Bei der nächsten Haltestelle stiegen einige Leute aus, neue ein. Damals waren nahezu alle Menschen Regensburger Einheimische, Ausländer eine Seltenheit. Oder wir erkannten die wenigen nicht als solche, ich weiß es nicht mehr. Aber es liegt nah an der Wahrheit, wenn die Erinnerung diese Tatsache als solche abgespeichert hat, da bin ich mir sicher. Babs und ich mussten fast bis zur Endhaltestelle fahren. Irgendwann leerte sich der Bus ein wenig, wir sahen, wen der alte Mann anzischte:
Gregor. Der Typ aus dem Pindl-Gymnasium thronte auf dem Schwerversehrtensitz. Seine Haare strahlten blonder als meine zu dieser Zeit, also fast weiß. Etwas Herrisches haftete ihm an, wie er mit stechend blauen Augen zum Fenster hinaus sah, als beobachte er Wildpferde oder als hielte er Verfolger mit purer Willenskraft in Schach. Seine Schultern: Zum Hineinspringen kräftig, sogar von hinten betrachtet. Wir waren Jungs nicht gewöhnt an der Mädchenschule, also schauten wir im Bus genau hin, wenn wir einen sahen. Normalerweise lästerten wir dann, Lästern ist eine stundenfüllende Beschäftigung in dem Alter, und ich denke, daran hat sich bis heute nicht viel geändert. Aber jetzt vergaßen wir es, denn er war ein Gott, einfach ein Gott. Ich sah Babs sich hoch aufrichten und ihre kümmerliche Brust herausstrecken, als nähme er sie wahr. Ich sah sie komisch lächeln, ihr Haar gekünstelt herumwerfen, hörte sie lachen, als käme ihre Stimme aus einer besonders witzigen Radiosendung und wusste nicht, ob sie noch bei mir war mit diesem Humor oder einfach nur Signale sendete, damit Gregor endlich herschaute.

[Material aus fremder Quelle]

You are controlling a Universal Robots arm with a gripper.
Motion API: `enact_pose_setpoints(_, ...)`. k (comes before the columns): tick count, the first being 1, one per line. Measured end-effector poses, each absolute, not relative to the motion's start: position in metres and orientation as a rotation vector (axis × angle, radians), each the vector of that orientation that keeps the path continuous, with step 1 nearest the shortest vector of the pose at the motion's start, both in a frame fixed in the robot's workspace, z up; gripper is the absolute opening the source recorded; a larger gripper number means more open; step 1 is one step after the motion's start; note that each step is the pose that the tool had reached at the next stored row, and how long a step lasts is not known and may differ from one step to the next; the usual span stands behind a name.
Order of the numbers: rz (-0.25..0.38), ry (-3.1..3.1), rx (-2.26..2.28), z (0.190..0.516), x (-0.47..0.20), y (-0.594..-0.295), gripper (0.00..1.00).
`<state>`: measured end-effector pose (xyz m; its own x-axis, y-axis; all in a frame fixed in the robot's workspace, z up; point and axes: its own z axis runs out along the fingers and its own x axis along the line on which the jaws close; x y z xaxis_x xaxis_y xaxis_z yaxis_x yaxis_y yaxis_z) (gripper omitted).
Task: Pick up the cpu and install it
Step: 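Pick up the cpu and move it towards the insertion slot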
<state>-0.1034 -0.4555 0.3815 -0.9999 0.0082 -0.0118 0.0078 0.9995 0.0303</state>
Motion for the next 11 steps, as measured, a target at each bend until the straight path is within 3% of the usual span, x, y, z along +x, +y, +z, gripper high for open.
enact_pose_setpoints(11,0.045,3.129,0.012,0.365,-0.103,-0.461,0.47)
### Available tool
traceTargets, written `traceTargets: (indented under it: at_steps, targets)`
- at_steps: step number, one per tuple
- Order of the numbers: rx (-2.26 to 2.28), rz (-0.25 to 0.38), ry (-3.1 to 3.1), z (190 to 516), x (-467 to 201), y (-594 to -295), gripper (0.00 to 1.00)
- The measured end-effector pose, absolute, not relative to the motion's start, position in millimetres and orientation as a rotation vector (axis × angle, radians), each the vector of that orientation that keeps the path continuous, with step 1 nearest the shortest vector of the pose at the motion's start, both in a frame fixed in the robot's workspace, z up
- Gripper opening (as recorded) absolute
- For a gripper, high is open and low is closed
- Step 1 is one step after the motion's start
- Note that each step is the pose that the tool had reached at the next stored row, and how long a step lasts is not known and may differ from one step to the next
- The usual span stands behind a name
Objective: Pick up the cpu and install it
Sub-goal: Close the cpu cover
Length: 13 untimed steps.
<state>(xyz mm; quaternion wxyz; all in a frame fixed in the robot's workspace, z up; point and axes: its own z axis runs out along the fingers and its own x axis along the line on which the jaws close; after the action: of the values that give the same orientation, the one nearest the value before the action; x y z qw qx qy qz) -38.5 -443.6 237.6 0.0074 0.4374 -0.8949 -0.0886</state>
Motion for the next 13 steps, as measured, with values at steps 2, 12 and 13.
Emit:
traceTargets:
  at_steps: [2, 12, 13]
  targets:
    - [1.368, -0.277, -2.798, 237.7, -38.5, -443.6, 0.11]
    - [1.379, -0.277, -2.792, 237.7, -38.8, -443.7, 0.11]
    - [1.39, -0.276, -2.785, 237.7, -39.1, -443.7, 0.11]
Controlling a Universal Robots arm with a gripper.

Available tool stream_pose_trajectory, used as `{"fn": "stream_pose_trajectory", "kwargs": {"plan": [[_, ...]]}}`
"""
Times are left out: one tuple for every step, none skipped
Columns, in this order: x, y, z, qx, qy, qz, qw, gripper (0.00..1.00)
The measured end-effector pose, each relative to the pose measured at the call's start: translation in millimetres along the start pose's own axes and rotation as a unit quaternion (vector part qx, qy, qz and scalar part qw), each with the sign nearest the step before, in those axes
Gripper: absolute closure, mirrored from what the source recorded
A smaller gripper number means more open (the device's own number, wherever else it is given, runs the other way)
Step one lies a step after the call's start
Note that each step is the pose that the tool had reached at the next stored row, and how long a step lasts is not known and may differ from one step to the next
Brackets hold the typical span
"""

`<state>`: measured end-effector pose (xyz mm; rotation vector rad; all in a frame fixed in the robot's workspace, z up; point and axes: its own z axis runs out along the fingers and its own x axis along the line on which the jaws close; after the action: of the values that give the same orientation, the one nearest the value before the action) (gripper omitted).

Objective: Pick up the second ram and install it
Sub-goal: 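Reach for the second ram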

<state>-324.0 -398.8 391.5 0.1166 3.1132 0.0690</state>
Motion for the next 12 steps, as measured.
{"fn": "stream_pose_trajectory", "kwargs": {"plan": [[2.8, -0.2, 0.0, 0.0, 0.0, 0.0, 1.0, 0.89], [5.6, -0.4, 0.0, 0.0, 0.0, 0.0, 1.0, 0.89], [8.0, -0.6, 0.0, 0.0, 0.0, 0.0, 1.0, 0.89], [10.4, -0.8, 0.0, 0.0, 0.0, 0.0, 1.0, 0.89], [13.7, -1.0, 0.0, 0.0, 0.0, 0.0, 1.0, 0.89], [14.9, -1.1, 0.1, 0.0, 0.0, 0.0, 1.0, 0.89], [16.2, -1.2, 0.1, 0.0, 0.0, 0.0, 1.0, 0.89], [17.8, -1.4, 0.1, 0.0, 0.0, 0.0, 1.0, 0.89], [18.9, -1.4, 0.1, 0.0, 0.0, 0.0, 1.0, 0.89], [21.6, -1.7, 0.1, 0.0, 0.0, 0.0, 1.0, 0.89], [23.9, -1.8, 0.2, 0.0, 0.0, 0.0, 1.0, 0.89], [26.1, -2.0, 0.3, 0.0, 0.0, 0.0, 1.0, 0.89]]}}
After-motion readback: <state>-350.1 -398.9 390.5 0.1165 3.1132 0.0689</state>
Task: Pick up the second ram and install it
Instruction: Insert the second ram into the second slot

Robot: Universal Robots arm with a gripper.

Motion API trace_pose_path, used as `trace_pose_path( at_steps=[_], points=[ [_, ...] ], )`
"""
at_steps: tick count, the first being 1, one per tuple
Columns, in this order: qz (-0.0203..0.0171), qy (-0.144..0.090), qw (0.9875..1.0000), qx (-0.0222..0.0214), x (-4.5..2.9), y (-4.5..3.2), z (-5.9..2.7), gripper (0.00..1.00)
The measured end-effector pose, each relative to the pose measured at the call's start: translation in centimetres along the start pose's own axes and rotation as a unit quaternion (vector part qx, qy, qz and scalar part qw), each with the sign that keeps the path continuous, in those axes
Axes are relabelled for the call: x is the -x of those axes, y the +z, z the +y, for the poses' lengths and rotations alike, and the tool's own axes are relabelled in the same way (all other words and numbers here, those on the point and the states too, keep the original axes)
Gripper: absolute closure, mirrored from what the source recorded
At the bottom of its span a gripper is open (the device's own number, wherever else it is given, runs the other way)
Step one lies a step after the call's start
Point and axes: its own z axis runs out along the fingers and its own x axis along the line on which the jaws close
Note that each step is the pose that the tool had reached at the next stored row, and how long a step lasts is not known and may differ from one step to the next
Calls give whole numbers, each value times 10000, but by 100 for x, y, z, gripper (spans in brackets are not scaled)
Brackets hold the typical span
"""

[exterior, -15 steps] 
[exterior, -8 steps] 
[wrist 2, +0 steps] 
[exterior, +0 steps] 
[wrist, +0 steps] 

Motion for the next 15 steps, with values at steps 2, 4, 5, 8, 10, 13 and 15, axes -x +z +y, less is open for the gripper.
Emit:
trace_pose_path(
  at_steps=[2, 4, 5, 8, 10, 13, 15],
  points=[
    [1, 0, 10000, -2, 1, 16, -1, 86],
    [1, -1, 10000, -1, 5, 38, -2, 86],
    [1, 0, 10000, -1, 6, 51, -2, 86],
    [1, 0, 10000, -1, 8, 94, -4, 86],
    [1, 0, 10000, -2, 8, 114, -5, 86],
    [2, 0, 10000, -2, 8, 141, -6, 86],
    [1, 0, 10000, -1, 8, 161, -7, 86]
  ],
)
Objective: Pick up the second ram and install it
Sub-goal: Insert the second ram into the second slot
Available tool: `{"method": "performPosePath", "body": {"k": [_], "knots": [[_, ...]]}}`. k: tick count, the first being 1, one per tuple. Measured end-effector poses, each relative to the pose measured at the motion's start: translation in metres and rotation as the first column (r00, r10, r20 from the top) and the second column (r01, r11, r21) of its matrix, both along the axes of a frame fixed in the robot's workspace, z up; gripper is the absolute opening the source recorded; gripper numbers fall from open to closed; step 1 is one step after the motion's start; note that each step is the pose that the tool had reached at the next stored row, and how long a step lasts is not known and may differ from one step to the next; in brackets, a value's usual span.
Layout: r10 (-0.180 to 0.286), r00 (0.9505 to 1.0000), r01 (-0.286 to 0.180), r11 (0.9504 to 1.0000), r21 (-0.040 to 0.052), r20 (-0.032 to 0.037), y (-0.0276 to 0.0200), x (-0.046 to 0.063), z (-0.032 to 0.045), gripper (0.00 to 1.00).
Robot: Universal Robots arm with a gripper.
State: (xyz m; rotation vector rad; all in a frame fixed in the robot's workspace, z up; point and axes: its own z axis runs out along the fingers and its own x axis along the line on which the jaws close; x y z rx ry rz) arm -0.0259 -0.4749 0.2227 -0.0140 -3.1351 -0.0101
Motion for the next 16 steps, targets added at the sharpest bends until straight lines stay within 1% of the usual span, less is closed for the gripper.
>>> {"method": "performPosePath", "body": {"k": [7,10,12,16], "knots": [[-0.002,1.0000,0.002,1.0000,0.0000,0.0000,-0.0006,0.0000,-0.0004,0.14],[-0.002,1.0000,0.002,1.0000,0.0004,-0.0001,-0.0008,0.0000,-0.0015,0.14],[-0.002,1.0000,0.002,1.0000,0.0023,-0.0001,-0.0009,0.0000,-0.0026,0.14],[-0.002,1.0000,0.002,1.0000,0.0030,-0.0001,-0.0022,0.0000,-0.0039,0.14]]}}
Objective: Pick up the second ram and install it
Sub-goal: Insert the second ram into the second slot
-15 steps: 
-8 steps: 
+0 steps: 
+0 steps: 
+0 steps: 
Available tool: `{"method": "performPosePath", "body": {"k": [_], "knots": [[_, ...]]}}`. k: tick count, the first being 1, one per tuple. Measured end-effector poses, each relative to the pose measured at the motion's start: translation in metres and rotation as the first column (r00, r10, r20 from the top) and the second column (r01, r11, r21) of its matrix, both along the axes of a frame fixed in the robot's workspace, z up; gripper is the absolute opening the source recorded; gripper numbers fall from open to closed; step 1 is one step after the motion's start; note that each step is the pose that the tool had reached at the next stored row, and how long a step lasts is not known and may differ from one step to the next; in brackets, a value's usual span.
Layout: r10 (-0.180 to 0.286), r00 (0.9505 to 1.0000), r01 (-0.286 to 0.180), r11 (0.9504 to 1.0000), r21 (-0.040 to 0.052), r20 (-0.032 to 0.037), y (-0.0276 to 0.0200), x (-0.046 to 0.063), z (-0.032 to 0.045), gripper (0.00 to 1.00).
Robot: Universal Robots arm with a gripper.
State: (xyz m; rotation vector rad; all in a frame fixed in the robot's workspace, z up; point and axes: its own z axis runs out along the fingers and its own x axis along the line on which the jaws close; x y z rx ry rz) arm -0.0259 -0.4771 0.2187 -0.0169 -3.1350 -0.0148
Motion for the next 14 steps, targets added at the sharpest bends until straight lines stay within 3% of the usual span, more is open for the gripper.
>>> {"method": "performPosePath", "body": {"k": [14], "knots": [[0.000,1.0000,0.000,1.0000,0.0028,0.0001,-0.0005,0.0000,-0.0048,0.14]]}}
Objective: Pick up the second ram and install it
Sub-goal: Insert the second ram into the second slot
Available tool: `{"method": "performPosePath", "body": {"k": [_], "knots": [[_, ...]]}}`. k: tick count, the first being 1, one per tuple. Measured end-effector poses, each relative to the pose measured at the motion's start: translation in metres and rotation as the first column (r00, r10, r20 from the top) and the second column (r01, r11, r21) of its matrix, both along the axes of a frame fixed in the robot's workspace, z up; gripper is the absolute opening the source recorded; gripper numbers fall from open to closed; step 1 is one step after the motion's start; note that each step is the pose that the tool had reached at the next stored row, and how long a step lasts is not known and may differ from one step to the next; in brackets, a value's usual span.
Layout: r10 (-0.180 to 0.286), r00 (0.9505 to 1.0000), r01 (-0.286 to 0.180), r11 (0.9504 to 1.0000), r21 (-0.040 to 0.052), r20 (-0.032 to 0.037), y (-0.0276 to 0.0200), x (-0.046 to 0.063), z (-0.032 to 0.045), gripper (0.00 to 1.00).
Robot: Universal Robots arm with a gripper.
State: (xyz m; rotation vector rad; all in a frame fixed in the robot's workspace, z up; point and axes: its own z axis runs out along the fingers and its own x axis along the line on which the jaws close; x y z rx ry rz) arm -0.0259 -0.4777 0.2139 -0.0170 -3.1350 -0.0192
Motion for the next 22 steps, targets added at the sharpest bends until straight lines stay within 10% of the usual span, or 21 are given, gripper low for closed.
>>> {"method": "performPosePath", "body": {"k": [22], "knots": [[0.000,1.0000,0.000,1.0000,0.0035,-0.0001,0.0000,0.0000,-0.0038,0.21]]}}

Ich ließ mich dicht hinter ihr durch die Menge drücken, immer weiter nach vorne, bis wir in der Nähe des Alten zum Stehen kamen. Ich hörte meine eigene Albernheit kichern, viel zu hoch; ich unterhielt mich mit Babs, damit er mich hören konnte, sich endlich umdrehte. Gregor natürlich, aber wer drehte sich um? Der Alte. Von vorne sah er aus wie der Mond. Krater seine Narben, Silberschein die Bartstoppeln. Ein Mund wie ein Loch, er war schief und zitterte grausig. Gottseidank wendete er sich gleich wieder in Fahrtrichtung, sein Nacken: eine Lederschwarte, so braun wie mein Federmäppchen. Wie er roch, kann ich nicht mehr sagen, aber in der Erinnerung waren es Teer und Pulver, wie zu Silvester die Kracher rochen, so stank er aus dem Mantel, den er trug, obwohl Sommer war.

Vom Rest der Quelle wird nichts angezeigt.